Basically, I view my vet as someone to help me gauge the general health of my dog and the person I go to make sure there isn't anything going wrong with my dog in addition to fixing any injuries they might have. All other things I take with a grain of salt.


----------



## mtagntz (May 4, 2012)

Ok. It sounds like I need to take a deep breath and let him handle it :smile:


----------



## Liz (Sep 27, 2010)

Deep breathing, meditation, or the local favorite is a stiff drink . Your dog will be fine - my 6 week old sheltie puppies can plow through pretty much any part of a chicken. My big collies chomp a back 3 or 4 times and swallow. Remember dogs do NOT chew like we do. they chomp on something only enough to get it the right size to swallow so count yourself blessed to get a few chomps before it goes down. He will be fine and so will you. You will soon enjoy watching your carnivore eat like he was meant to. 

Vets have very little nutritional training. the last thing I would ever go to my vet for is nutritional information.  Enjoy the change.


----------



## VizslaMama (Feb 15, 2012)

Copper gets his chicken back/carcasses, turkey necks straight from the freezer. His teeth are wonderfully white and has never had a problem. 

I forgot to thaw out his morning bnls meal of beef heart the other day.

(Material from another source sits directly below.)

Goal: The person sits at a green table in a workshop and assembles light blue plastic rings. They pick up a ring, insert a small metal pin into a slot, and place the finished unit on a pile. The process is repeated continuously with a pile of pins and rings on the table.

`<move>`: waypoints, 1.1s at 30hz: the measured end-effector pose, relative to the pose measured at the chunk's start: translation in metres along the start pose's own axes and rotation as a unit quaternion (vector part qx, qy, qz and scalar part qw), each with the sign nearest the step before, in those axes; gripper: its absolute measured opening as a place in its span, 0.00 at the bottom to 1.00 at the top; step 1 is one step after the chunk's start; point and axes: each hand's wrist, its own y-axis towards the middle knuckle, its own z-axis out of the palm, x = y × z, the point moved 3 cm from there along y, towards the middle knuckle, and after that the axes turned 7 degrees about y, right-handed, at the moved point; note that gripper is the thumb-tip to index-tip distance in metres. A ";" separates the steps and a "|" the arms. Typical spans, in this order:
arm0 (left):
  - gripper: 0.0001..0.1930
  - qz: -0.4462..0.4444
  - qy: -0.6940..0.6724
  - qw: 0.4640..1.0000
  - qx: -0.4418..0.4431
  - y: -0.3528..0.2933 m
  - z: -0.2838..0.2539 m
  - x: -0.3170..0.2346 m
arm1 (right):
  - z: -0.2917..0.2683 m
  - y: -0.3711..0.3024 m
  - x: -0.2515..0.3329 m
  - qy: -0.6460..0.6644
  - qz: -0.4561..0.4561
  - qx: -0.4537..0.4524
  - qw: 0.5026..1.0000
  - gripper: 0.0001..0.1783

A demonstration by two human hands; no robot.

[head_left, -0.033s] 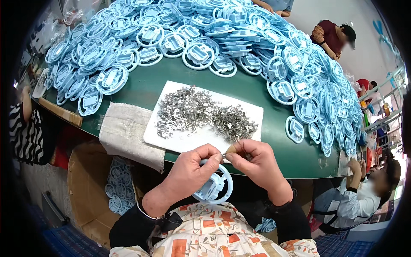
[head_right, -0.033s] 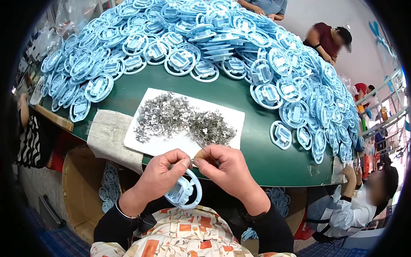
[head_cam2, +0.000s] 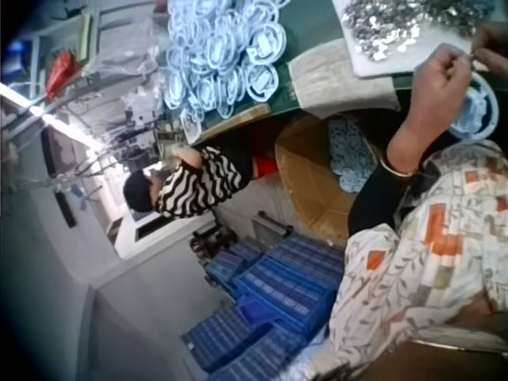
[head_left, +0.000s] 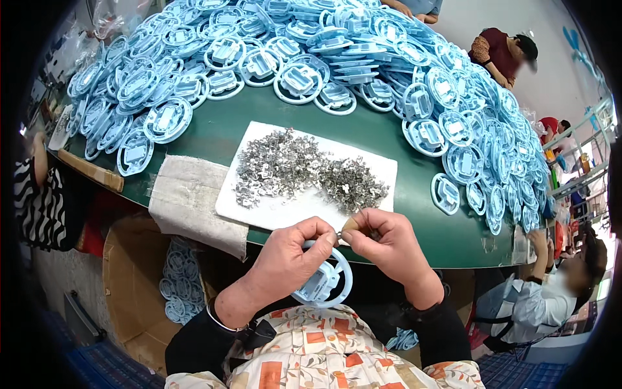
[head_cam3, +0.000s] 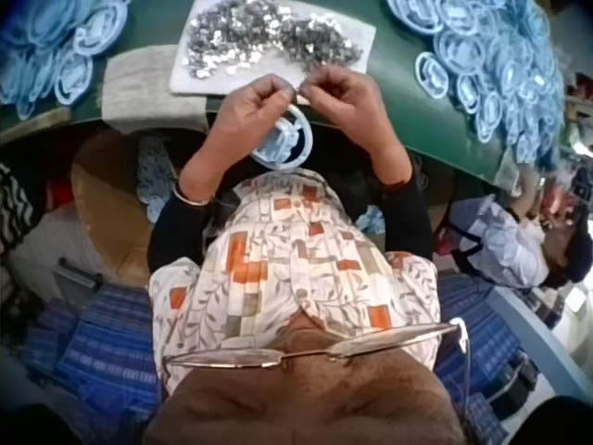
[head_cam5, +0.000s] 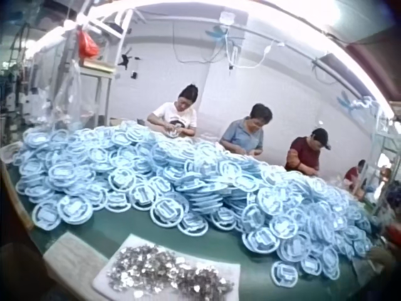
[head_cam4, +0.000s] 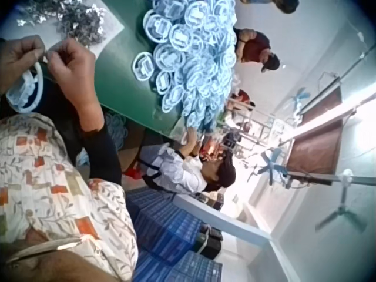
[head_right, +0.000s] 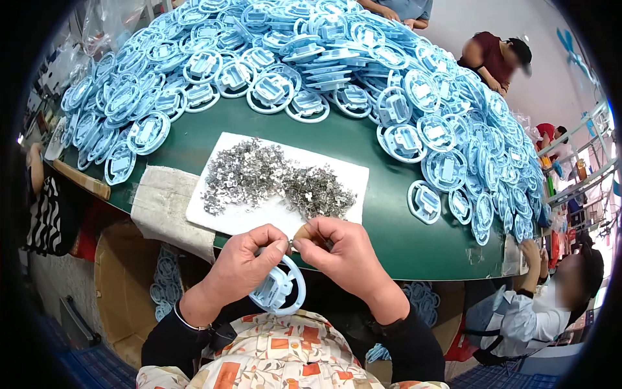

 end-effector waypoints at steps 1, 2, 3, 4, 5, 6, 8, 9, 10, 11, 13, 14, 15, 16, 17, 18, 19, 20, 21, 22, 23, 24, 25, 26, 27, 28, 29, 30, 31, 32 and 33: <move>0.12 0.020 0.034 0.999 -0.008 0.002 0.001 -0.001 | -0.002 0.001 -0.004 0.041 0.008 0.006 0.999 0.04; 0.11 0.003 0.033 0.999 -0.010 0.002 0.002 -0.001 | -0.004 -0.001 -0.007 0.057 0.005 -0.011 0.998 0.04; 0.11 -0.015 0.033 0.999 -0.011 0.002 0.002 -0.001 | -0.005 -0.003 -0.009 0.072 0.001 -0.027 0.997 0.04; 0.11 -0.032 0.030 0.999 -0.015 0.002 0.001 0.000 | -0.007 -0.003 -0.010 0.086 -0.002 -0.041 0.996 0.04; 0.13 -0.034 0.019 0.999 -0.013 0.003 0.000 -0.001 | -0.008 -0.006 -0.011 0.073 -0.019 -0.057 0.996 0.03; 0.13 -0.013 0.054 0.998 -0.028 0.004 -0.001 -0.001 | -0.008 -0.008 -0.010 0.030 -0.053 -0.059 0.996 0.03; 0.14 0.029 0.121 0.991 -0.056 0.009 -0.002 0.002 | -0.007 -0.012 -0.008 -0.055 -0.118 -0.063 0.989 0.03; 0.15 0.048 0.167 0.982 -0.078 0.011 -0.003 0.002 | -0.002 -0.011 -0.009 -0.074 -0.168 -0.072 0.980 0.04; 0.15 0.052 0.182 0.978 -0.084 0.012 -0.004 0.002 | -0.001 -0.011 -0.010 -0.105 -0.184 -0.065 0.975 0.04; 0.15 0.057 0.198 0.975 -0.089 0.013 -0.005 0.002 | 0.000 -0.011 -0.011 -0.135 -0.200 -0.057 0.969 0.05; 0.15 0.051 0.211 0.972 -0.093 0.015 -0.006 0.002 | 0.003 -0.008 -0.013 -0.175 -0.232 -0.045 0.956 0.06; 0.15 0.041 0.210 0.973 -0.092 0.015 -0.007 0.000 | 0.004 -0.007 -0.014 -0.179 -0.245 -0.039 0.952 0.07; 0.15 0.031 0.208 0.973 -0.091 0.015 -0.007 -0.002 | 0.006 -0.005 -0.015 -0.182 -0.259 -0.034 0.948 0.07; 0.15 0.018 0.207 0.975 -0.084 0.016 -0.009 -0.003 | 0.007 -0.004 -0.016 -0.186 -0.273 -0.029 0.943 0.08; 0.16 0.006 0.205 0.976 -0.077 0.017 -0.010 -0.004 | 0.008 -0.002 -0.016 -0.197 -0.279 -0.027 0.940 0.08; 0.16 -0.006 0.203 0.977 -0.070 0.018 -0.011 -0.004 | 0.009 -0.001 -0.016 -0.207 -0.284 -0.026 0.936 0.08; 0.16 -0.009 0.201 0.977 -0.068 0.019 -0.011 -0.004 | 0.010 0.001 -0.016 -0.217 -0.289 -0.025 0.932 0.09; 0.16 -0.011 0.198 0.978 -0.066 0.020 -0.011 -0.003 | 0.010 0.002 -0.015 -0.232 -0.296 -0.020 0.927 0.09; 0.17 -0.014 0.196 0.979 -0.063 0.021 -0.012 -0.003 | 0.010 0.003 -0.014 -0.247 -0.302 -0.015 0.921 0.09; 0.17 -0.022 0.192 0.979 -0.058 0.021 -0.012 -0.002 | 0.011 0.004 -0.013 -0.261 -0.309 -0.009 0.915 0.09; 0.17 -0.031 0.188 0.980 -0.053 0.021 -0.012 -0.002 | 0.012 0.003 -0.011 -0.294 -0.315 -0.002 0.902 0.10; 0.17 -0.039 0.184 0.981 -0.048 0.022 -0.012 -0.001 | 0.013 0.002 -0.007 -0.327 -0.321 0.005 0.889 0.10; 0.17 -0.036 0.188 0.980 -0.046 0.022 -0.013 0.000 | 0.015 0.001 -0.005 -0.359 -0.325 0.012 0.875 0.10; 0.17 -0.034 0.192 0.980 -0.044 0.023 -0.013 0.001 | 0.016 0.001 -0.004 -0.369 -0.327 0.018 0.870 0.10; 0.17 -0.031 0.196 0.979 -0.042 0.023 -0.014 0.002 | 0.017 0.001 -0.003 -0.378 -0.329 0.024 0.865 0.10; 0.17 -0.040 0.194 0.979 -0.040 0.024 -0.014 0.002 | 0.018 0.000 -0.003 -0.388 -0.331 0.031 0.859 0.10; 0.17 -0.049 0.193 0.979 -0.038 0.024 -0.014 0.001 | 0.016 0.000 -0.002 -0.371 -0.310 0.031 0.875 0.10; 0.17 -0.058 0.191 0.979 -0.036 0.024 -0.014 0.002 | 0.014 -0.001 -0.002 -0.352 -0.288 0.031 0.890 0.10; 0.17 -0.051 0.185 0.981 -0.040 0.024 -0.014 0.003 | 0.012 -0.003 -0.002 -0.335 -0.266 0.030 0.903 0.10; 0.17 -0.043 0.179 0.982 -0.044 0.025 -0.014 0.006 | 0.011 -0.004 -0.001 -0.309 -0.247 0.007 0.919 0.10; 0.17 -0.036 0.173 0.983 -0.047 0.025 -0.014 0.008 | 0.009 -0.006 0.000 -0.282 -0.227 -0.015 0.932 0.10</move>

He has already had a lot of bone in meals so he had to have it. So I just grabbed a bag of the stuff, one solid chunk and tossed it outside. Took him a while, but he loved every minute of it!!


----------



## whiteleo (Sep 7, 2008)

Whose your vet?


----------



## mtagntz (May 4, 2012)

Kulshan Vet. Do you know of any hollistic vets in the Bellingham area?


----------



## whiteleo (Sep 7, 2008)

I think the ones in Fairhaven are suppose to be pretty good, I use Maplewood, Dr Rabkin, we just don't discuss nutrition and my dogs diet anymore. Although, once you feed raw for awhile you won't find a lot of use for a vet, just the 3yr rabies shot anyway.


----------



## brandypup (Jan 23, 2012)

I do not grind for my dogs. They get chicken backs just fine.


----------



## BeagleCountry (Jan 20, 2012)

xellil said:


> My dog with four teeth eats bones - mostly chicken necks and chicken heads, but every now and then I give her a chicken back.


If you don't mind me asking which 4 teeth does Snorkels still have?


----------



## xellil (Apr 4, 2011)

BeagleCountry said:


> If you don't mind me asking which 4 teeth does Snorkels still have?


Luckily, they are her four canines. I'm not sure she could eat bones if it wasn't those teeth. Most especially not if they didn't oppose each other.


----------